▶ **Requirement**
What lines of the data hold the string "that"? Copy them all.

-- Dataset entries follows --

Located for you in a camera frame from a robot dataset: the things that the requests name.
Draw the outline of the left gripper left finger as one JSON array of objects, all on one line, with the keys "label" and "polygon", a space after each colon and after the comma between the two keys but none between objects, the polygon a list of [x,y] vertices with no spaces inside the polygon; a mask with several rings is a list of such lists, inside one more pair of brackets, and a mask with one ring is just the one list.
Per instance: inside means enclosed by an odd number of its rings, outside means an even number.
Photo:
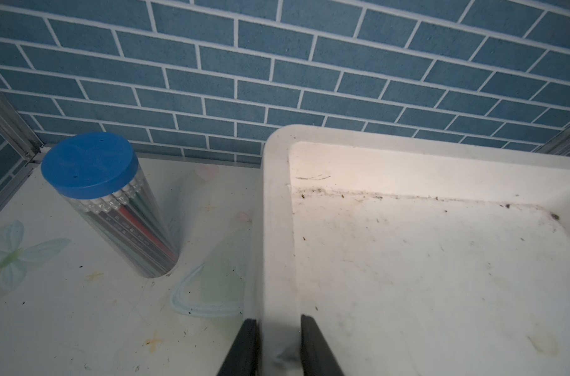
[{"label": "left gripper left finger", "polygon": [[258,322],[246,319],[228,351],[217,376],[255,376],[258,372],[260,334]]}]

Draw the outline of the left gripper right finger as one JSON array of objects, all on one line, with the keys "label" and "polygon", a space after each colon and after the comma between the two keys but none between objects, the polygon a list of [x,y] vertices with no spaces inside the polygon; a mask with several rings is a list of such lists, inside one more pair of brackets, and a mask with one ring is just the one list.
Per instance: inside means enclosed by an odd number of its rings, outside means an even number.
[{"label": "left gripper right finger", "polygon": [[301,365],[304,376],[344,376],[312,316],[301,316]]}]

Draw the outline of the white plastic drawer cabinet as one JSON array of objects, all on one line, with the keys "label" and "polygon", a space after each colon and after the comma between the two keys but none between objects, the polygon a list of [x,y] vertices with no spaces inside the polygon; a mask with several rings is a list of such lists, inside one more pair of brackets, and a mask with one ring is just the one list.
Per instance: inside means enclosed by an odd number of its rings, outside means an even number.
[{"label": "white plastic drawer cabinet", "polygon": [[262,375],[313,317],[347,375],[570,375],[570,158],[305,125],[264,146]]}]

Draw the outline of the floral table mat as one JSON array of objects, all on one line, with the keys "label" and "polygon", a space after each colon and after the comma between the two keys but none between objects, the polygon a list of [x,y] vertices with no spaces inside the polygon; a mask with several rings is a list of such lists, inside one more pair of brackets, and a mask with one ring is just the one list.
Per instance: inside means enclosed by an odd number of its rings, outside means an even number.
[{"label": "floral table mat", "polygon": [[147,279],[39,169],[0,211],[0,375],[214,375],[242,324],[257,168],[142,159],[177,265]]}]

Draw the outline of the pencil tube blue lid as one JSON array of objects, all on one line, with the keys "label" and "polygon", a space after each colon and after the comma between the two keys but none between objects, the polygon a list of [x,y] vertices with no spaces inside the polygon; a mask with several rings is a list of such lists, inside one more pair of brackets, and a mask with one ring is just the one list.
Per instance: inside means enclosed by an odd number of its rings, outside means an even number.
[{"label": "pencil tube blue lid", "polygon": [[112,133],[65,139],[46,153],[41,171],[140,276],[174,269],[178,248],[128,140]]}]

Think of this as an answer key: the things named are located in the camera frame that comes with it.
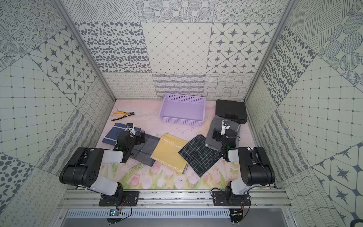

-- Dataset entries concluded --

▶ **Answer**
Located for you in a camera frame from a robot dataset: the things that the requests name.
Think of this as an answer key: the things named are located in the camera frame that comes with it.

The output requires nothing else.